Objective To optimize the supporting structure of the heart to increase the suspension force and reduce hemolysis.
Methods The suspension support structure of a new centrifugal heart pump was designed, the fan-shaped opening was designed near the diversion cone and the auxiliary blade was designed at the bottom of the suspension bearing. The suspension force and hemolysis performance of the heartpump before and after optimization were compared by using the computational fluid dynamics method.
Results After improvement, the inlet and outlet pressure difference of the heart pump decreased with the increase of the flow rate, and increased with the increase of the impeller speed. It was the same as the flow pressure difference of the heart pump in the fluid, and the pressure difference of the heart pump was within the allowable range. The maximum blood velocity in the impeller was less than the rate of hemolysis (6 m/s). Structural improvement was feasible.
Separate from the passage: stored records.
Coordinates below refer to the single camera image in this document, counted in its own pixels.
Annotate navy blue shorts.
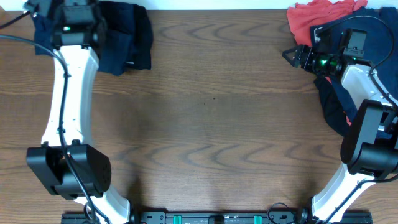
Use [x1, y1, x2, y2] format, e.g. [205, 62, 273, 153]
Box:
[30, 1, 135, 76]

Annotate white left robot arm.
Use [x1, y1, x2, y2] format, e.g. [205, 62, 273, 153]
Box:
[26, 25, 131, 223]

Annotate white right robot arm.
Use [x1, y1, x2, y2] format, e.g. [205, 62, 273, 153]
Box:
[282, 45, 397, 223]

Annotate red orange garment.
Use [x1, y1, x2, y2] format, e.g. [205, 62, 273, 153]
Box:
[287, 0, 368, 46]

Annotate black garment under pile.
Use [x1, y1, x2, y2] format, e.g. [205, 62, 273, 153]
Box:
[313, 77, 351, 136]

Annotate navy blue garment pile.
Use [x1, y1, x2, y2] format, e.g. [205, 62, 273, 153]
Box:
[310, 7, 397, 121]

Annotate folded black garment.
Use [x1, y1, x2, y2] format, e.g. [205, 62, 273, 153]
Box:
[98, 1, 154, 76]

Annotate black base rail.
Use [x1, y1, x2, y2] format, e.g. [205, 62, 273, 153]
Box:
[60, 208, 373, 224]

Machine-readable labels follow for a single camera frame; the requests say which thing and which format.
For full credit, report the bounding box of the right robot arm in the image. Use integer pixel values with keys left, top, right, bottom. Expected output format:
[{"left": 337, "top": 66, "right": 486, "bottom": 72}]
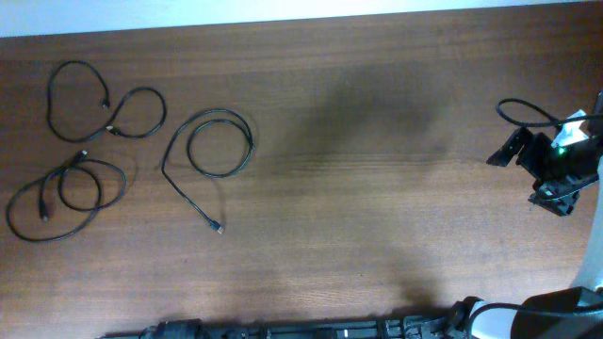
[{"left": 448, "top": 100, "right": 602, "bottom": 338}]

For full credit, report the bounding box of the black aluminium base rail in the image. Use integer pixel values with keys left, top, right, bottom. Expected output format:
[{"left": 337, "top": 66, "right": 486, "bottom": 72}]
[{"left": 101, "top": 315, "right": 468, "bottom": 339}]

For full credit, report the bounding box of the black usb cable silver plug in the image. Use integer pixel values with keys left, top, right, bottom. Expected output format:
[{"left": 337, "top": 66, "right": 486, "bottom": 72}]
[{"left": 45, "top": 59, "right": 168, "bottom": 144}]

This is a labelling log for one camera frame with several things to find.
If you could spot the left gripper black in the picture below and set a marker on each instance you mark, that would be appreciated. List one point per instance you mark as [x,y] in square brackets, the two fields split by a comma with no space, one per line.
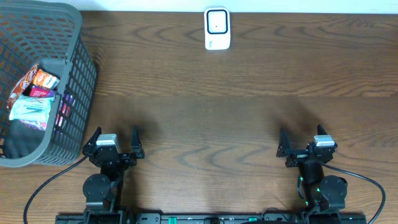
[115,157]

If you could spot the white barcode scanner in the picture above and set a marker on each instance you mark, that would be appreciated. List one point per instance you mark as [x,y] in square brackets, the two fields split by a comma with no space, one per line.
[217,28]

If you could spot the red purple snack bag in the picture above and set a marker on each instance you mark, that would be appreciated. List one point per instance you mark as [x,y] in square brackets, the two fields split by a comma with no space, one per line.
[39,125]

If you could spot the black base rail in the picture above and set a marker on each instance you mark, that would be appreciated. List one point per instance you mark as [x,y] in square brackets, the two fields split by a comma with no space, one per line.
[156,218]

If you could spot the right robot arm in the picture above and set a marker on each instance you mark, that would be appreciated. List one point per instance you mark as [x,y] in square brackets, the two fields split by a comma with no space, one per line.
[324,194]

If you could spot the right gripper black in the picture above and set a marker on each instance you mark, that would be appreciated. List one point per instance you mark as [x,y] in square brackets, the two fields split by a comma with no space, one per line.
[302,155]

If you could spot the small orange snack packet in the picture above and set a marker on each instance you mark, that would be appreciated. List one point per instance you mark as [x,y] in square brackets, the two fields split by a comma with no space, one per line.
[45,80]

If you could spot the orange brown wafer bar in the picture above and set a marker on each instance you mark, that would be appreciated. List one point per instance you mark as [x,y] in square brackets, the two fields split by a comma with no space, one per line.
[22,85]

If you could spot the magenta snack box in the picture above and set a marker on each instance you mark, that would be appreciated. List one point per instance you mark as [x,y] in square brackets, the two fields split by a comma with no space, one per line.
[39,92]

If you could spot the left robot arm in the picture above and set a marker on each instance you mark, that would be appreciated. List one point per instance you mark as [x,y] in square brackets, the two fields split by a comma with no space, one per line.
[103,191]

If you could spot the teal snack packet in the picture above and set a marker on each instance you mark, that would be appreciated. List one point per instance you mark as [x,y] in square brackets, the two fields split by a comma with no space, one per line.
[31,109]

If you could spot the grey plastic mesh basket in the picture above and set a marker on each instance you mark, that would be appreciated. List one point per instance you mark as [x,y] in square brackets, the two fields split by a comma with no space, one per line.
[47,34]

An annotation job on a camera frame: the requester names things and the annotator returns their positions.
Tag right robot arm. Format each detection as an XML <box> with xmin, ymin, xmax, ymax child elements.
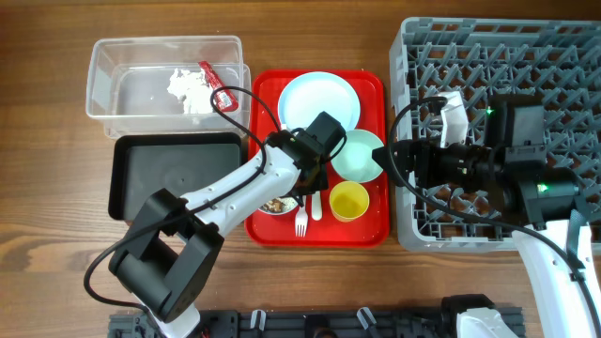
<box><xmin>372</xmin><ymin>94</ymin><xmax>600</xmax><ymax>337</ymax></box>

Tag mint green bowl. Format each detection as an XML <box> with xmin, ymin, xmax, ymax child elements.
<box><xmin>331</xmin><ymin>130</ymin><xmax>384</xmax><ymax>183</ymax></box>

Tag black plastic tray bin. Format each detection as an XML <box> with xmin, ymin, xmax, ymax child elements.
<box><xmin>108</xmin><ymin>132</ymin><xmax>245</xmax><ymax>222</ymax></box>

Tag grey dishwasher rack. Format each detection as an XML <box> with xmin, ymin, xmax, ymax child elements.
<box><xmin>389</xmin><ymin>17</ymin><xmax>600</xmax><ymax>234</ymax></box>

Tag light blue plate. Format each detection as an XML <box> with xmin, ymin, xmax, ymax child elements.
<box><xmin>278</xmin><ymin>71</ymin><xmax>361</xmax><ymax>131</ymax></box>

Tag white napkin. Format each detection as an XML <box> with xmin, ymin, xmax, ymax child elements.
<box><xmin>167</xmin><ymin>69</ymin><xmax>213</xmax><ymax>115</ymax></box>

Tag small light blue bowl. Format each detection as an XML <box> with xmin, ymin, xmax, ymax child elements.
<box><xmin>256</xmin><ymin>195</ymin><xmax>301</xmax><ymax>217</ymax></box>

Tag red snack wrapper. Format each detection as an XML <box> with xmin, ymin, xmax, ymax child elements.
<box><xmin>198</xmin><ymin>61</ymin><xmax>239</xmax><ymax>113</ymax></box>

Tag white plastic spoon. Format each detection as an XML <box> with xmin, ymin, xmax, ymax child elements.
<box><xmin>311</xmin><ymin>191</ymin><xmax>323</xmax><ymax>221</ymax></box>

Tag clear plastic bin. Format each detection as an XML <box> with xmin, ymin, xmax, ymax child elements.
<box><xmin>85</xmin><ymin>36</ymin><xmax>251</xmax><ymax>139</ymax></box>

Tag food scraps rice and nuts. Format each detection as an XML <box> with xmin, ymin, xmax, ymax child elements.
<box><xmin>260</xmin><ymin>196</ymin><xmax>298</xmax><ymax>213</ymax></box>

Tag red serving tray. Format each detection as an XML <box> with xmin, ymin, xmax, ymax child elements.
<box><xmin>244</xmin><ymin>69</ymin><xmax>390</xmax><ymax>248</ymax></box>

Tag white plastic fork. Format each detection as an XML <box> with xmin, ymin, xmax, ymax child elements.
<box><xmin>295</xmin><ymin>196</ymin><xmax>308</xmax><ymax>238</ymax></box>

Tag yellow plastic cup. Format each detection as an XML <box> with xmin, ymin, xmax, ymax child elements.
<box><xmin>329</xmin><ymin>181</ymin><xmax>370</xmax><ymax>223</ymax></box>

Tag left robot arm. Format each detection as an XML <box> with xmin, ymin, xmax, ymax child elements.
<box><xmin>109</xmin><ymin>112</ymin><xmax>346</xmax><ymax>337</ymax></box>

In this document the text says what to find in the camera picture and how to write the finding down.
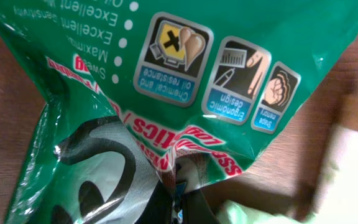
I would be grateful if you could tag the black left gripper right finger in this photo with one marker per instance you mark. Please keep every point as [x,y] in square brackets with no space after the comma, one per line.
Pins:
[196,209]

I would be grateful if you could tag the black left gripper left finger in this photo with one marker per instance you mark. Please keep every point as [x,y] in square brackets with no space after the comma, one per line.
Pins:
[159,208]

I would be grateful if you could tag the green 3M gloves packet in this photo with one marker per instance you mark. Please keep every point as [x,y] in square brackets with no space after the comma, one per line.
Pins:
[186,93]

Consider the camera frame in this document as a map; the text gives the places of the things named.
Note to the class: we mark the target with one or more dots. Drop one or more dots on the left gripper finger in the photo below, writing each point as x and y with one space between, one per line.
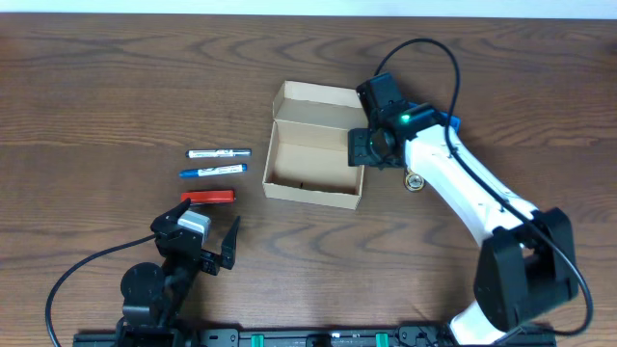
229 244
167 223

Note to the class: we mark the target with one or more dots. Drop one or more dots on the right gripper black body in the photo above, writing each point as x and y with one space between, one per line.
360 147

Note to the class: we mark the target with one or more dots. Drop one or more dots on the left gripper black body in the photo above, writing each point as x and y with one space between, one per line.
203 258

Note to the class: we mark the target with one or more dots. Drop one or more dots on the cardboard box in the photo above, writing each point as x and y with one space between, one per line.
307 158

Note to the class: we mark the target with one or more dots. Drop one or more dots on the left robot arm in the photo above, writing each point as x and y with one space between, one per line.
153 295

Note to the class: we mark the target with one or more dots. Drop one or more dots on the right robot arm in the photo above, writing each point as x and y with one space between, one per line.
526 261

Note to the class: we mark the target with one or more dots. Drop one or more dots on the correction tape dispenser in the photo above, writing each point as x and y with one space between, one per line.
413 182

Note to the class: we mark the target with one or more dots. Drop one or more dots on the blue whiteboard marker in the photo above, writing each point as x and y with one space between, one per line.
213 171

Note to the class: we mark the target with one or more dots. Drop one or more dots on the black whiteboard marker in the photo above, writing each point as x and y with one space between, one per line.
218 153

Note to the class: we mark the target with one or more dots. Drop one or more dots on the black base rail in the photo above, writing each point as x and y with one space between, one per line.
403 336

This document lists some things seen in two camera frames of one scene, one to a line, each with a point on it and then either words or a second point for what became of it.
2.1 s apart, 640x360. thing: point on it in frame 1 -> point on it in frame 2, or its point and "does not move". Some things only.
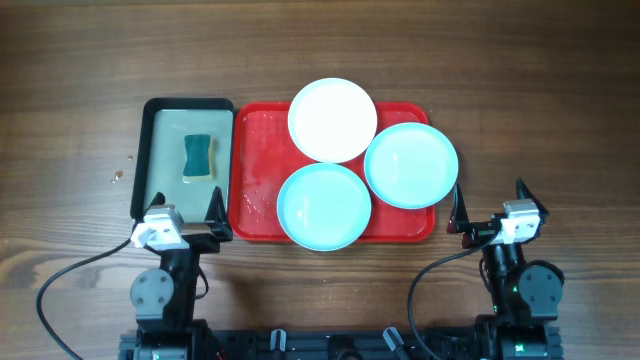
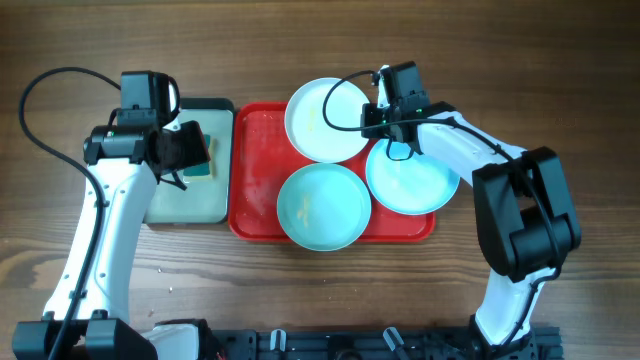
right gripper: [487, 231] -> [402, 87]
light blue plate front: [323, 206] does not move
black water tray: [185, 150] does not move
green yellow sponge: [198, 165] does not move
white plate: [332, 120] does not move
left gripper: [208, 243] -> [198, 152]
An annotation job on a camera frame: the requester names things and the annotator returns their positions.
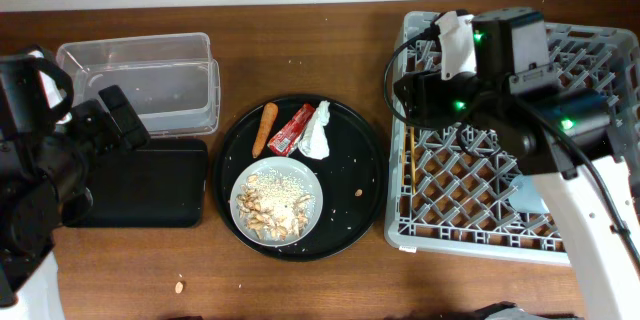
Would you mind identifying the wooden chopstick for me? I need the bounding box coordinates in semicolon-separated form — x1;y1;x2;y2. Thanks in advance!
409;126;416;195
399;129;406;187

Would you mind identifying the white tissue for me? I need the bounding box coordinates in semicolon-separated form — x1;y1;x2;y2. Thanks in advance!
298;100;330;160

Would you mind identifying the light blue cup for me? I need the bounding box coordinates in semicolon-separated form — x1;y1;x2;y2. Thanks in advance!
509;175;549;214

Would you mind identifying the red snack wrapper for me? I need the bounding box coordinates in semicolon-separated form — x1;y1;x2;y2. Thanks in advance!
268;103;315;156

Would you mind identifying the orange carrot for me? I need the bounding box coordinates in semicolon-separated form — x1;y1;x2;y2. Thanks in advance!
251;102;279;158

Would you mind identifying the grey plate with food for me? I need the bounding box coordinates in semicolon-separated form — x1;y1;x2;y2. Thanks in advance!
229;157;324;248

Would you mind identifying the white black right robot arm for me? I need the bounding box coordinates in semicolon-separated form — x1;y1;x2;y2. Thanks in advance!
383;7;639;319

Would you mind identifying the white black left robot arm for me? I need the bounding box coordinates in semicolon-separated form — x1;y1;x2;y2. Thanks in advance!
1;46;150;319

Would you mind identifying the grey dishwasher rack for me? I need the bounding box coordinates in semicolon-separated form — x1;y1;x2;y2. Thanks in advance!
384;22;639;266

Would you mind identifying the round black tray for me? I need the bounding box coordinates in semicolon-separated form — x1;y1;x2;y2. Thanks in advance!
213;95;388;262

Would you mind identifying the clear plastic bin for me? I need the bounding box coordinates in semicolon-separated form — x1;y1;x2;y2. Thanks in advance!
56;32;221;138

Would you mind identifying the black rectangular bin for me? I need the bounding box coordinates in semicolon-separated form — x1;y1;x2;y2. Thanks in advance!
62;139;208;228

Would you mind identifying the peanut on table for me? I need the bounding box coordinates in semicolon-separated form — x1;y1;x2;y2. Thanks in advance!
175;282;184;294

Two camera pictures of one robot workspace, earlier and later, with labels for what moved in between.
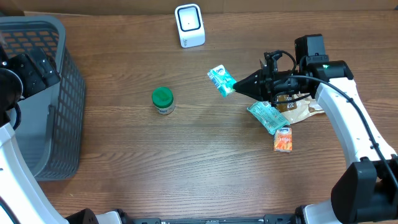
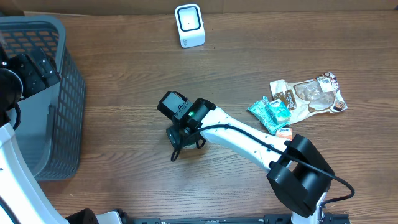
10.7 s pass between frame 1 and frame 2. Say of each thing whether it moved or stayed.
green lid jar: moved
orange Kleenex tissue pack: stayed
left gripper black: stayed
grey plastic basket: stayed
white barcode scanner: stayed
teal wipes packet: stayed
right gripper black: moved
The pressure difference between the upper and lower surfaces of the impeller decreased with the increase of flow rate, and the axial upward suspension force increased, the suspension force of the impeller increased, and the suspension performance was improved. At the suspension gap of the hydraulic bearing, the average fluid velocity increased, the maximum shear stress and the proportion of high shear stress in the bottom region of the heart pump were relatively reduced, and the hemolysis indexes at the suspension gap and the bottom region of the hydraulic bearing was decreased, and the hemolysis indexes of the heart pump was reduced by 12% after the improved structure compared with that before the improvement.
Conclusion The suspension performance of the optimized heart pump is improved and the hemolysis indexes are reduced. The improved suspension structure can also be applied to other centrifugal heart pumps, which has practical value in increasing the suspension force of the heart pump and reducing hemolysis in the suspension bearing clearance.